__EXERCISE REQUIREMENTS__:
Copy the data exactly; pictures stay out of the copy.

__INFORMATION SUPPLIED__:
---

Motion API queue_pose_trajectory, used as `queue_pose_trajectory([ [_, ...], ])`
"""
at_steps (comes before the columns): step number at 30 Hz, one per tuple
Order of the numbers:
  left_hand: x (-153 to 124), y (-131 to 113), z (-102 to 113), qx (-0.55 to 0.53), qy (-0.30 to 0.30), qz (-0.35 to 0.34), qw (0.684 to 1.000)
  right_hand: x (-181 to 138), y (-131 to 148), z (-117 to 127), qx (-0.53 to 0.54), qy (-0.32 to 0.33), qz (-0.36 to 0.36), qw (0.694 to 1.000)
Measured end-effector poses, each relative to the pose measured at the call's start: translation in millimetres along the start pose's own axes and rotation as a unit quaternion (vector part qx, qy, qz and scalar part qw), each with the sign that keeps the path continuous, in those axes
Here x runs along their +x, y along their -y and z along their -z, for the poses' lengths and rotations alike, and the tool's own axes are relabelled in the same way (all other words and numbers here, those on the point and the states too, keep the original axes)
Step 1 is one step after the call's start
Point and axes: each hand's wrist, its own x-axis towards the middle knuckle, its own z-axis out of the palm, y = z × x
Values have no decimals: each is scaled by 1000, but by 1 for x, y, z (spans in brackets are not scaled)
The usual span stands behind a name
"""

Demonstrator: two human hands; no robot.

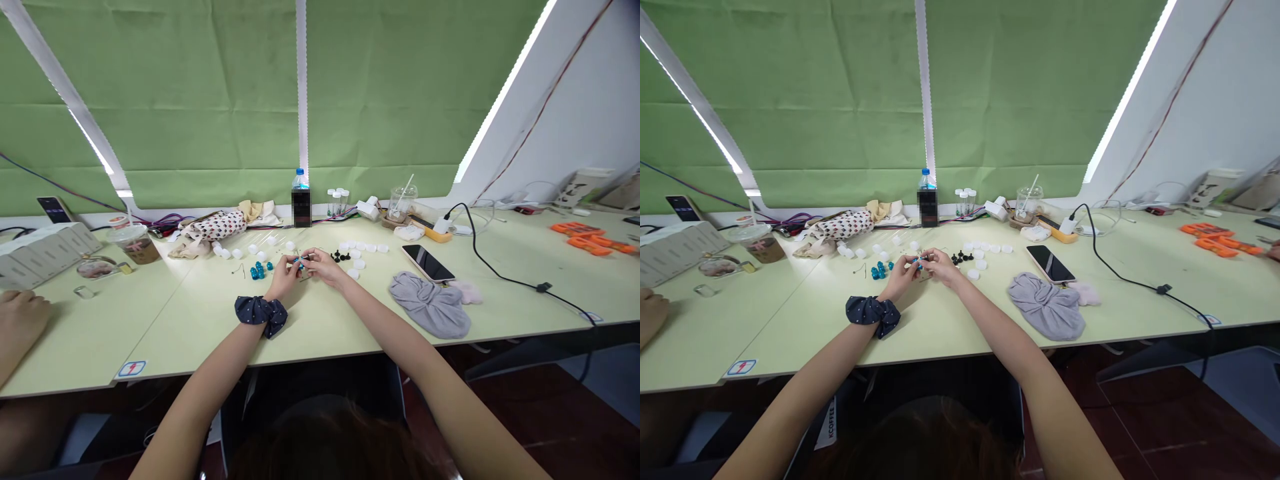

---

__RESULT__:
Motion API queue_pose_trajectory, used as `queue_pose_trajectory([ [_, ...], ])`
"""
at_steps (comes before the columns): step number at 30 Hz, one per tuple
Order of the numbers:
  left_hand: x (-153 to 124), y (-131 to 113), z (-102 to 113), qx (-0.55 to 0.53), qy (-0.30 to 0.30), qz (-0.35 to 0.34), qw (0.684 to 1.000)
  right_hand: x (-181 to 138), y (-131 to 148), z (-117 to 127), qx (-0.53 to 0.54), qy (-0.32 to 0.33), qz (-0.36 to 0.36), qw (0.694 to 1.000)
Measured end-effector poses, each relative to the pose measured at the call's start: translation in millimetres along the start pose's own axes and rotation as a unit quaternion (vector part qx, qy, qz and scalar part qw), each with the sign that keeps the path continuous, in those axes
Here x runs along their +x, y along their -y and z along their -z, for the poses' lengths and rotations alike, and the tool's own axes are relabelled in the same way (all other words and numbers here, those on the point and the states too, keep the original axes)
Step 1 is one step after the call's start
Point and axes: each hand's wrist, its own x-axis towards the middle knuckle, its own z-axis out of the palm, y = z × x
Values have no decimals: each is scaled by 1000, but by 1 for x, y, z (spans in brackets are not scaled)
The usual span stands behind a name
"""

Demonstrator: two human hands; no robot.

There is nothing more to the output.